Palikot w rozmowie z "Gazetą Wyborczą" dystansował się od byłego prezydenta, który miał być wyborczą lokomotywą Europy Plus Twojego Ruchu. "Kwaśniewski w roli patrona legendy sprawdza się znakomicie, ale na pytanie, czy miałby dziś pełnić jakieś funkcje, nasi wyborcy mówią: nie. Jego czas jako czynnego polityka już minął" - przekonywał. Dodał też, że Kwaśniewski to jedynie dodatkowe 1-2 pkt procentowe.
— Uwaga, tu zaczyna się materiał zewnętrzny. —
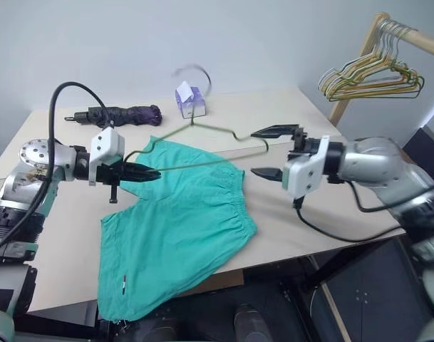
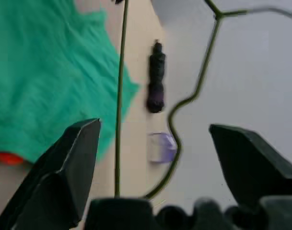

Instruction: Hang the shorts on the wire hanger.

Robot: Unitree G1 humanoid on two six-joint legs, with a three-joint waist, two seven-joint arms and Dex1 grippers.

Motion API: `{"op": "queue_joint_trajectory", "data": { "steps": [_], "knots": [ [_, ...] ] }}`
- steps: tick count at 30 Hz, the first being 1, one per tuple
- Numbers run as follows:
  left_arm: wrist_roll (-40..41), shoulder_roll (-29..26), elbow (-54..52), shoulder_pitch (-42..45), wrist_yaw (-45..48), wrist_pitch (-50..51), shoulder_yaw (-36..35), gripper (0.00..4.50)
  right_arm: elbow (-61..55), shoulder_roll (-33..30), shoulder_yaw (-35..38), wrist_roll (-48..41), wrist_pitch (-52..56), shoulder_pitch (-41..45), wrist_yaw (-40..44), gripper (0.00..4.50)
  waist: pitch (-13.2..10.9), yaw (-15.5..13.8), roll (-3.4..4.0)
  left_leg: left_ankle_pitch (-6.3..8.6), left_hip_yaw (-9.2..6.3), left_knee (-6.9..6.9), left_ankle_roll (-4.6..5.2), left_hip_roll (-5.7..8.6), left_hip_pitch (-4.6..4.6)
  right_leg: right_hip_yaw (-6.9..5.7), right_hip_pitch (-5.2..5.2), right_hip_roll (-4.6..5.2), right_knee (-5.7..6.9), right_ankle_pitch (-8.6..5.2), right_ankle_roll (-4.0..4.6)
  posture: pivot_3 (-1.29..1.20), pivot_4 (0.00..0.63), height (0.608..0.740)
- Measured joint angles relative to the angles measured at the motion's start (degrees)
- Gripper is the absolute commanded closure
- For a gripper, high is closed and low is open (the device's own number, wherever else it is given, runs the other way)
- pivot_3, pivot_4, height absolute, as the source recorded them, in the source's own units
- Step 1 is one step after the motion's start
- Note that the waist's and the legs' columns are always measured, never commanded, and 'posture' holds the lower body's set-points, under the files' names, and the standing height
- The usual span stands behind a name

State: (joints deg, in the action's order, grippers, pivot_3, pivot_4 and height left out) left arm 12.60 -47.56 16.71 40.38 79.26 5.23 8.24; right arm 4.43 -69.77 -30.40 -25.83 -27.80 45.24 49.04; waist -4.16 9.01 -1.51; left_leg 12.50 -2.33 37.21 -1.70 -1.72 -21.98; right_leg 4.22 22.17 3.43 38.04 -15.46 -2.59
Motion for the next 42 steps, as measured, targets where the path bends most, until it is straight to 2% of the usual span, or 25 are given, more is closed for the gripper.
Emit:
{"op": "queue_joint_trajectory", "data": {
  "steps": [2,5,10,15,18,29,30,34,37,42],
  "knots": [
    [-1.4,-0.5,0.0,-0.1,1.0,-3.2,0.2,4.5,-3.0,-2.5,2.7,-5.5,12.4,2.0,6.8,0.07,0.1,-0.1,0.07,0.01,0.02,0.04,0.01,-0.05,0.1,-0.05,-0.07,-0.04,-0.01,0.0,0.01,-0.08,0.0,0.74],
    [-1.5,-0.5,-0.3,-0.1,3.1,-5.8,0.4,4.5,-3.9,-0.9,5.3,-5.7,27.0,5.9,13.1,0.07,0.2,-0.2,0.09,0.02,0.1,0.03,0.02,-0.08,0.12,-0.04,-0.06,-0.08,-0.05,0.0,0.01,-0.08,0.0,0.74],
    [-1.5,0.7,-2.6,0.0,3.4,-4.8,0.6,4.5,-4.6,6.6,2.5,1.2,45.2,9.1,17.9,0.07,0.2,-0.4,0.1,0.02,0.11,0.09,0.03,-0.06,-0.29,-0.04,0.35,-0.08,0.03,0.0,0.0,-0.08,0.0,0.74],
    [-1.4,0.9,-3.6,0.0,3.5,-3.5,0.7,4.5,-6.1,10.6,1.7,6.7,55.9,11.4,20.7,0.07,0.2,-0.6,0.11,0.02,0.07,0.2,0.03,-0.03,-0.44,-0.08,0.47,-0.07,0.05,0.0,-0.01,-0.08,0.0,0.74],
    [-1.4,0.9,-4.1,0.0,3.4,-3.0,0.7,4.5,-6.2,13.9,1.7,9.4,59.9,11.8,21.6,0.55,0.2,-0.6,0.11,0.02,0.06,0.21,0.03,-0.03,-0.43,-0.1,0.45,-0.07,0.06,0.0,-0.01,-0.08,0.0,0.74],
    [-1.4,1.6,-4.3,0.0,2.9,-1.2,0.6,4.5,-7.4,18.6,1.8,14.6,63.4,10.4,23.5,4.31,0.2,-0.5,0.11,0.03,0.01,0.23,0.03,-0.02,-0.45,-0.14,0.45,-0.07,0.07,0.0,-0.02,-0.09,0.0,0.74],
    [-1.4,1.6,-4.3,0.0,2.7,-1.2,0.6,4.5,-7.4,18.8,1.8,14.9,63.5,10.1,23.8,4.47,0.2,-0.5,0.11,0.03,0.01,0.23,0.03,-0.01,-0.44,-0.14,0.45,-0.07,0.08,0.0,-0.02,-0.09,0.0,0.74],
    [-1.4,1.7,-4.2,0.1,2.9,-1.5,0.4,4.5,-8.1,18.9,2.8,15.0,64.1,9.5,24.3,4.47,0.2,-0.4,0.11,0.03,-0.02,0.23,0.03,-0.02,-0.45,-0.16,0.44,-0.07,0.07,0.0,-0.02,-0.1,0.0,0.74],
    [-0.9,2.1,-3.6,0.1,3.7,-2.0,0.1,3.76,-9.2,18.7,4.7,14.2,64.8,8.0,24.7,4.5,0.2,-0.4,0.11,0.03,-0.04,0.23,0.04,-0.02,-0.44,-0.17,0.42,-0.07,0.06,0.0,-0.02,-0.1,0.0,0.74],
    [-0.5,3.8,5.2,2.3,3.4,-9.2,-1.6,2.29,-14.1,15.0,11.9,9.8,68.8,0.6,25.2,4.5,0.2,-0.8,0.11,0.04,-0.11,0.34,0.05,0.01,-0.44,-0.26,0.32,-0.06,0.04,0.0,-0.02,-0.11,0.0,0.74]
  ]
}}
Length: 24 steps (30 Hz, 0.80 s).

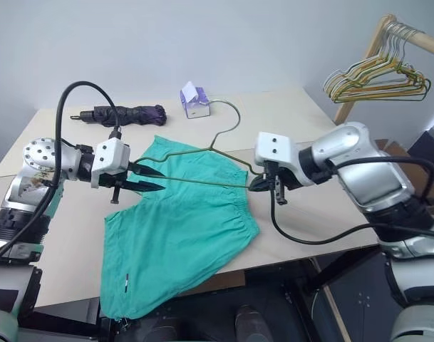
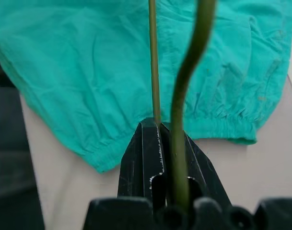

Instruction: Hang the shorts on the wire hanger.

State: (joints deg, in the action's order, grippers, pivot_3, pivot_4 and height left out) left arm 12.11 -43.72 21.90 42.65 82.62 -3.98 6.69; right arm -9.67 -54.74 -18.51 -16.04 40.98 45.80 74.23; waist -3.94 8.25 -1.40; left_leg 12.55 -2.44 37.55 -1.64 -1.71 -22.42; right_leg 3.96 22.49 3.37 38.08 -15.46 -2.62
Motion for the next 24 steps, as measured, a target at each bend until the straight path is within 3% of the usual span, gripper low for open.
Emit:
{"op": "queue_joint_trajectory", "data": {
  "steps": [4,8,13,17,24],
  "knots": [
    [-0.3,0.8,6.2,1.4,-3.4,-1.0,-2.7,1.1,-3.6,-3.0,7.6,-4.0,6.0,-8.6,-1.9,4.5,0.0,0.1,0.0,0.05,-0.03,0.06,0.08,-0.01,-0.02,-0.02,-0.03,-0.01,-0.01,-0.02,-0.03,-0.11,0.0,0.74],
    [3.6,0.9,4.6,0.0,-5.3,4.5,-6.9,0.02,-5.5,-3.9,14.6,-8.6,14.3,-18.4,-5.0,4.5,0.0,0.1,-0.01,0.09,-0.02,0.17,0.14,-0.01,-0.02,-0.01,-0.1,-0.01,0.01,-0.02,-0.04,-0.11,0.0,0.74],
    [11.8,1.5,-9.4,-8.1,-7.2,15.6,-10.1,0.02,-5.1,-2.9,24.5,-14.6,23.6,-31.1,-9.3,4.5,0.0,-0.1,-0.01,0.11,-0.06,0.18,0.17,-0.03,0.03,-0.01,-0.2,-0.02,-0.01,-0.04,-0.07,-0.1,0.0,0.74],
    [17.4,1.3,-19.0,-12.5,-7.2,21.5,-11.3,0.02,-2.6,-1.9,27.5,-17.4,28.2,-39.6,-11.0,4.5,0.0,-0.9,0.0,0.12,0.0,0.2,0.17,-0.02,0.13,0.02,-0.28,-0.02,-0.01,-0.04,-0.07,-0.09,0.003,0.74],
    [19.6,1.2,-24.2,-13.4,-7.3,24.0,-11.7,0.02,2.6,0.6,25.6,-18.2,28.1,-39.6,-13.4,4.5,0.0,-1.1,0.03,0.14,0.07,0.2,0.2,-0.03,0.15,0.06,-0.3,-0.07,-0.06,-0.17,-0.29,-0.08,0.006,0.74]
  ]
}}
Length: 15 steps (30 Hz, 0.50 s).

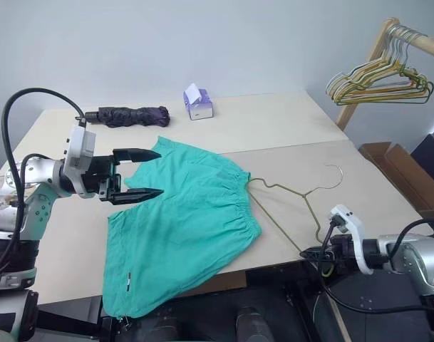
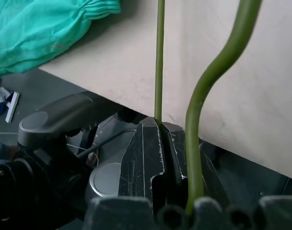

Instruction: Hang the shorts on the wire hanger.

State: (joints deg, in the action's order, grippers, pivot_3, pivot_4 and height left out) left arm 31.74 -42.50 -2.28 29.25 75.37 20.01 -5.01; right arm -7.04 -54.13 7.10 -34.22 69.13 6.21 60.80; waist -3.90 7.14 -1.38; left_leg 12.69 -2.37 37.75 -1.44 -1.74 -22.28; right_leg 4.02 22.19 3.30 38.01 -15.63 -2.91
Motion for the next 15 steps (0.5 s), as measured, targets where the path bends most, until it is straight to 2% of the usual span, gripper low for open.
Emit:
{"op": "queue_joint_trajectory", "data": {
  "steps": [15],
  "knots": [
    [0.0,-0.5,-0.5,-0.6,0.4,0.0,0.0,0.02,4.9,0.4,0.3,-0.7,-0.3,2.1,-2.6,4.5,0.0,-0.6,0.0,0.01,0.03,0.0,0.01,0.0,-0.01,0.02,0.0,0.01,-0.03,0.02,0.03,-0.07,0.005,0.74]
  ]
}}
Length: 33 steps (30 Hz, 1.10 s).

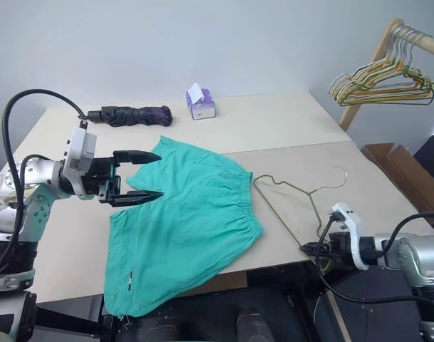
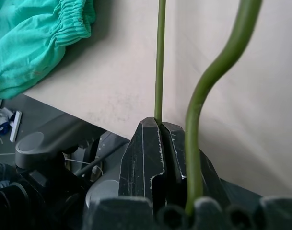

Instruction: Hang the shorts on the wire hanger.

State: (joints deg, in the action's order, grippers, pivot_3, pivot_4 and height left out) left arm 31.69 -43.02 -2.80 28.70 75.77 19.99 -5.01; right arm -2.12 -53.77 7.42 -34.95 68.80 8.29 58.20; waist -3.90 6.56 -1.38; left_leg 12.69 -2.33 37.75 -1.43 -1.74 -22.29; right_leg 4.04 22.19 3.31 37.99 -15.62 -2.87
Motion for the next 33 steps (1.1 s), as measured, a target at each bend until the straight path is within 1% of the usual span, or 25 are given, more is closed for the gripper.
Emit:
{"op": "queue_joint_trajectory", "data": {
  "steps": [5,11,15,20,24,28,31,33],
  "knots": [
    [0.0,0.0,0.0,0.0,0.2,-0.2,0.0,0.02,0.5,0.0,-0.1,0.0,-0.2,0.1,0.2,4.5,0.0,-0.2,0.0,0.0,0.01,0.0,0.0,0.0,0.0,0.01,0.0,0.0,0.0,-0.01,-0.02,-0.06,0.005,0.74],
    [-0.1,-0.1,0.7,0.1,0.7,-0.8,0.0,0.02,0.8,0.0,-4.8,0.0,-0.6,3.5,1.9,4.5,0.0,-0.3,0.0,0.0,0.03,0.0,0.0,0.0,0.01,0.02,0.0,0.0,-0.01,-0.02,-0.04,-0.05,0.008,0.74],
    [-0.1,-0.2,1.0,0.1,1.0,-0.9,0.1,0.02,3.3,0.0,-6.8,0.6,-2.2,6.4,2.9,4.5,0.0,-0.7,0.0,0.0,0.05,0.0,0.0,0.01,0.0,0.03,0.01,0.01,-0.02,-0.01,-0.03,-0.05,0.012,0.74],
    [-0.1,-0.9,1.0,0.1,1.2,-1.0,0.0,0.02,4.7,-0.7,-9.2,1.2,-4.0,7.9,5.4,4.5,0.0,-1.1,0.0,0.0,0.05,0.0,0.0,0.01,0.0,0.03,0.01,0.01,-0.03,-0.02,-0.04,-0.03,0.017,0.74],
    [-0.2,-1.1,1.0,-0.2,1.2,-1.1,0.0,0.02,9.8,-0.8,-16.3,4.0,-4.2,15.7,8.2,4.5,0.0,-0.9,0.0,0.0,0.12,-0.02,0.0,-0.03,0.07,0.08,0.01,-0.01,-0.01,-0.02,-0.03,-0.02,0.015,0.74],
    [-0.4,-1.4,1.0,-0.2,1.1,-1.3,-0.1,0.02,19.1,3.1,-21.1,7.4,-4.6,24.3,9.8,4.5,0.0,-1.1,0.0,0.0,0.11,-0.01,0.0,-0.02,0.03,0.08,0.04,-0.01,-0.02,0.1,0.16,-0.01,0.014,0.74],
    [-0.6,-1.5,0.8,-0.4,0.9,-1.3,-0.2,0.02,25.4,5.2,-24.0,10.1,-6.1,28.9,11.5,4.5,0.0,-1.2,0.0,0.0,0.09,-0.01,0.0,0.0,0.0,0.06,0.04,0.0,-0.03,0.1,0.15,0.01,0.014,0.74],
    [-0.6,-1.6,0.5,-0.5,0.7,-1.3,-0.2,0.02,28.1,5.8,-25.1,11.8,-7.9,30.4,12.6,4.5,0.0,-1.6,0.0,0.0,0.09,-0.01,0.0,0.0,-0.01,0.04,0.04,0.01,-0.04,0.1,0.15,0.01,0.013,0.74]
  ]
}}
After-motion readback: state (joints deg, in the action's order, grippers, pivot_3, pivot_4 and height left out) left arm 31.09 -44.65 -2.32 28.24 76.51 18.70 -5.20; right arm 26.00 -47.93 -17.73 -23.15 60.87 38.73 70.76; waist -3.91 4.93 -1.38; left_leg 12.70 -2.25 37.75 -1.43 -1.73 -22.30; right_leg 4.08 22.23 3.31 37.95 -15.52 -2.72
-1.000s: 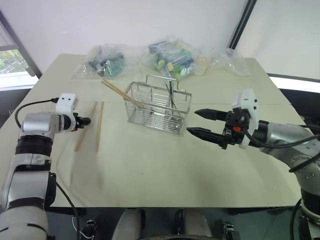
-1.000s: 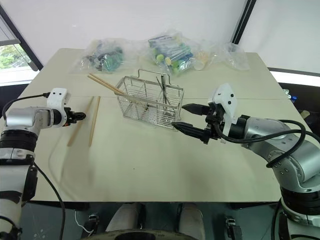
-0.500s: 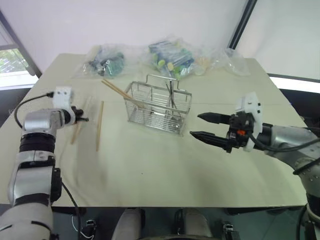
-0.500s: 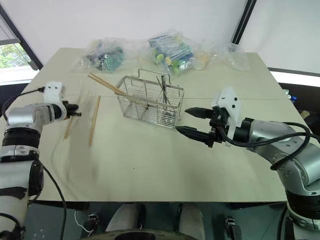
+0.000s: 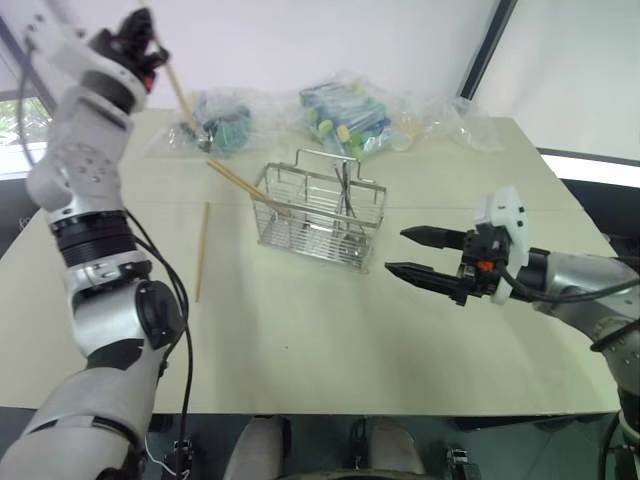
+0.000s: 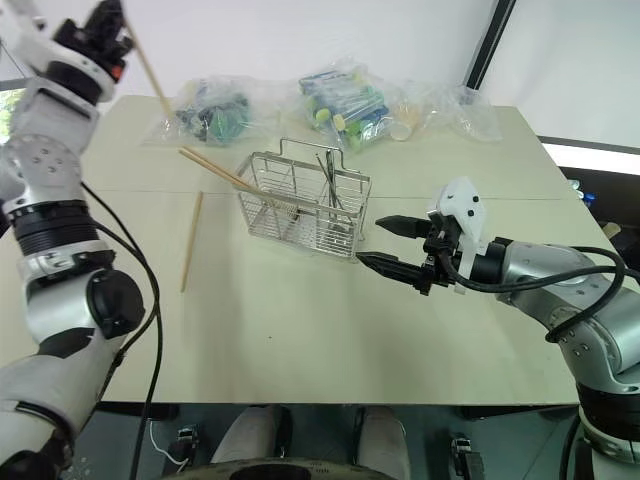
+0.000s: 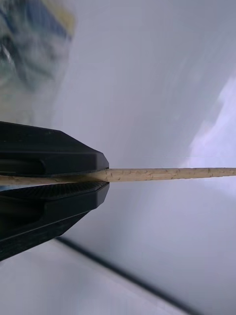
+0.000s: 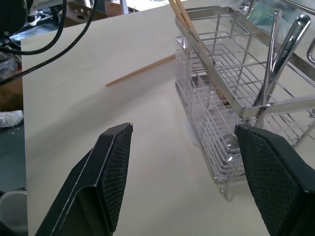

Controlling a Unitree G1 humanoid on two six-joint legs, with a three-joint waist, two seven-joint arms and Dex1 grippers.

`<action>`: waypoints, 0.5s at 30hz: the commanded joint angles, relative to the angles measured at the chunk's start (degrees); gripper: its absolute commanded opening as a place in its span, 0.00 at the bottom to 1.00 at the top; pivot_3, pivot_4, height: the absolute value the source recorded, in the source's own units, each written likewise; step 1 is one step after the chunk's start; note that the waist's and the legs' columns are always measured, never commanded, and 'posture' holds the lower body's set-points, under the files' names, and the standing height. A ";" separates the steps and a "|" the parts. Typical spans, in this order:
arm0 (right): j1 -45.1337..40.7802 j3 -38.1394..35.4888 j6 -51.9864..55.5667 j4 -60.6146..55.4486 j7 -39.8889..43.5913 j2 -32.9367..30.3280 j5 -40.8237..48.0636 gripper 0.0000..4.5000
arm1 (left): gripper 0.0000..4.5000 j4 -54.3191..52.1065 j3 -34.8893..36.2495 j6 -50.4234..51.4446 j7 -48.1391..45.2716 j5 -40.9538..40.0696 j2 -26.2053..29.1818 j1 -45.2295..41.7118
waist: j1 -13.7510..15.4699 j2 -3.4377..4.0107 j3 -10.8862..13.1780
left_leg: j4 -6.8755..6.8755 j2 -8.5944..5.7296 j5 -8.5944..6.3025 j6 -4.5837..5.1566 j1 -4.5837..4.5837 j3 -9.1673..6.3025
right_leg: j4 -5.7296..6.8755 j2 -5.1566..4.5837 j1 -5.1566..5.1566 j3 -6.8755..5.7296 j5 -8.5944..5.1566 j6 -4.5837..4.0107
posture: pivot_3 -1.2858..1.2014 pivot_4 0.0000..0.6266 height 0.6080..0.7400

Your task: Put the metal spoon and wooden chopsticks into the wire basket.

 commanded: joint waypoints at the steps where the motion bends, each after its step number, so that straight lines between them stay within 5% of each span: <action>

Przyznał jednak, że Kwaśniewski sporo pomógł na początkowym etapie kampanii.
- Palikot ma zwyczaj, że kiedy uważa, że ktoś nie jest mu potrzebny, brutalnie i nielojalnie atakuje go, wyciąga mu grzechy, opowiada o brzydkich zachowaniach - mówiła Renata Kim z "Newsweeka". - Czytałam ten wywiad początkowo z szeroko otwartymi ustami, a potem dotarło do mnie, że to nic nowego. Cały Palikot. Najwyraźniej uznał, że były prezydent nie jest mu już potrzebny, być może nawet zawadza - stwierdziła publicystka.
Panie Palikot, pora dorosnąć! Błazna się nie wybiera [BLOG] >>>
Eliza Olczyk z "Rzeczpospolitej" zaznaczyła, że nie chodzi wyłącznie o Kwaśniewskiego. Palikot w wywiadzie wytknął Pawłowi Piskorskiemu, że nie udokumentował swoich zarzutów o finansowanie Kongresu Liberalno-Demokratycznego, z którego wywodzi się m.in. Donald Tusk, przez niemiecką CDU. "Gdyby był członkiem Twojego Ruchu, tobyśmy go usunęli z partii, ale on jest szefem partii koalicyjnej, więc nie mam takiej możliwości" - stwierdził Palikot.
Olczyk powiedziała, że wytłumaczenie tych niekonwencjonalnych działań jest tylko jedno. - Oni już nie wierzą, że przekroczą próg wyborczy. Robią więc wszystko, żeby ustawić się w nowej, powyborczej konfiguracji politycznej - wskazywała. Zdaniem publicystki Palikot "postawił już krzyżyk" na Europie Plus i chce wzmocnić własną partię. Choć ta, pozbawiona magnesu w postaci nazwiska Palikota, ma już słabszą markę. W jej kierownictwie są też bliscy współpracownicy Kwaśniewskiego, choćby Marek Siwiec.
- Nie przeszkadza mi, że liderzy jakiejś partii wzajemnie się krytykują. To nawet ożywcze, lojalność wewnątrz partii jest zabójcza - ocenił Rafał Woś z "Dziennika Gazety Prawnej". - Trzeba powiedzieć, że Kwaśniewski nie spełnił pokładanych w nim nadziei. W tym sensie Palikot powiedział prawdę, marka Kwaśniewskiego nie przyniosła tej formacji szalonych profitów - zaznaczył. Jego zdaniem wewnętrzne tarcia w partiach i zmiany liderów mieszczą się w kanonie demokratycznym, więc nie powinno to dziwić.
- Z Palikotem jest inny problem. Otworzył się na tyle środowisk, że nie wiadomo, co reprezentuje - podkreślił jednak. - To problem dla wyborcy, który nie wie, czy wybiera byłych liberałów, prawdziwych liberałów czy lewicę - wyjaśnił. - Platformie to jakoś nie szkodzi - skwitowała Olczyk.